Under any circumstances, saying goodbye to a pet is an extremely difficult thing to go through. So, it only makes sense that the heartache is amplified considerably if you’re in the situation of deciding whether or not euthanasia would be best. Even when all of the end-of-life “signs” are staring you in the face, it’s virtually impossible for a pet owner to choose euthanasia without second-guessing their decision.

If you have found yourself in this terrible position, remember that the doubt you’re experiencing is a very normal part of the process. In many cases, your veterinarian can offer reassurance, but ultimately, you’ll need to make the final call yourself.

Some good indicators that euthanasia may be a good choice for your family include:

  • Chronic pain that has a significant negative impact on your pet’s ability to lead a normal and happy life
  • Definitive diagnosis and progression of a terminal illness
  • Long term inability to eat or chronic gastrointestinal complications that are affecting other systems in the body
  • Loss of limb control or inability to walk
  • Incontinence to the degree that it is causing severe discomfort for the animal (such as sores on the animal’s skin)
  • Sudden acute illness or injury (at any age) that is not easily treated with medication or surgery

Essentially, any symptoms that progress beyond the point of reasonable therapy may cause you to consider the possibility of euthanasia. The “breaking point” is different for every animal and every family, so you shouldn’t judge your own circumstances against what others have gone through.

If your pet’s quality of life has deteriorated so severely that you think euthanasia may be an option for you, speak with your family veterinarian about your options. He or she may be able to suggest other forms of therapy that you may not have considered, or it may end up being the reassurance that you need to make this very difficult decision for your pet.
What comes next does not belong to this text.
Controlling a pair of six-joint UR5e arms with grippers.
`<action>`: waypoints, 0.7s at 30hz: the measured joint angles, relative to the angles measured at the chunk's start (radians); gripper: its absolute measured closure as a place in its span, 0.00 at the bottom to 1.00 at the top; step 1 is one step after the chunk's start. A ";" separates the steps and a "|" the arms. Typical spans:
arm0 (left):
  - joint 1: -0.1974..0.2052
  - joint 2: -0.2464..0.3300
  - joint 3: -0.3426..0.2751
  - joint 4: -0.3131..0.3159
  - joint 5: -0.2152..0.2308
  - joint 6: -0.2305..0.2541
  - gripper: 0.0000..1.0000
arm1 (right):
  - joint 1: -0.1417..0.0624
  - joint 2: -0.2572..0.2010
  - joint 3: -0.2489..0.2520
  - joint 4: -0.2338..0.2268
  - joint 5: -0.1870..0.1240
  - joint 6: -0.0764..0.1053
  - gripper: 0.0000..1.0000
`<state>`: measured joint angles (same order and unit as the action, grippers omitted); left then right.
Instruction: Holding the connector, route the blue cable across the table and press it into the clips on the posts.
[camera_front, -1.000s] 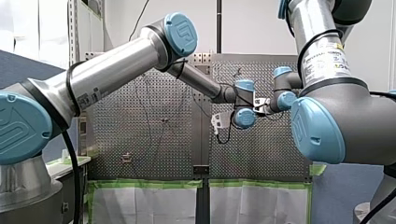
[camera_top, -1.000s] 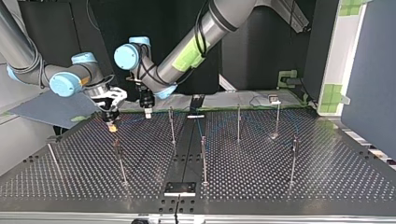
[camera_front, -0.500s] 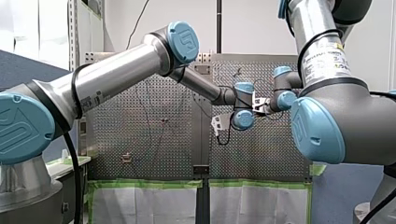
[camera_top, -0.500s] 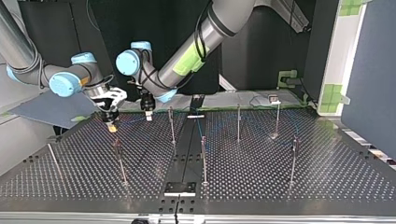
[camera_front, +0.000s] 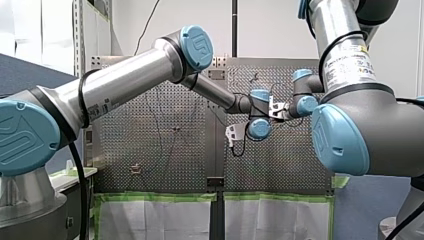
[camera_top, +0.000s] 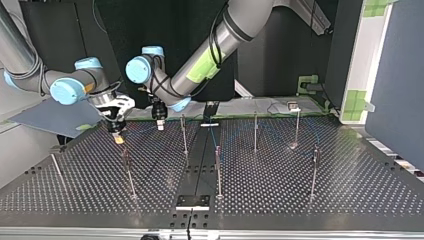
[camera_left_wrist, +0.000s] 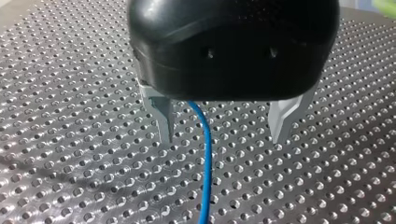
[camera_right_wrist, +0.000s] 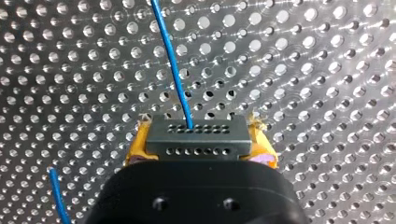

In the end, the choice to euthanize is one that should be made with your pet’s comfort and happiness in mind. This service is available in veterinary medicine as a means of preventing pain and suffering for pets, and the result is that owners are also spared the heartache of watching their beloved family members endure something that they shouldn’t have to. So, while the choice feels impossibly difficult, remember that it’s simply another way for you to show your pet what a special part of your life he or she has been. This is another opportunity for you to provide love and care for your best friend; it certainly doesn’t negate the lifetime of happiness that you’ve already shared.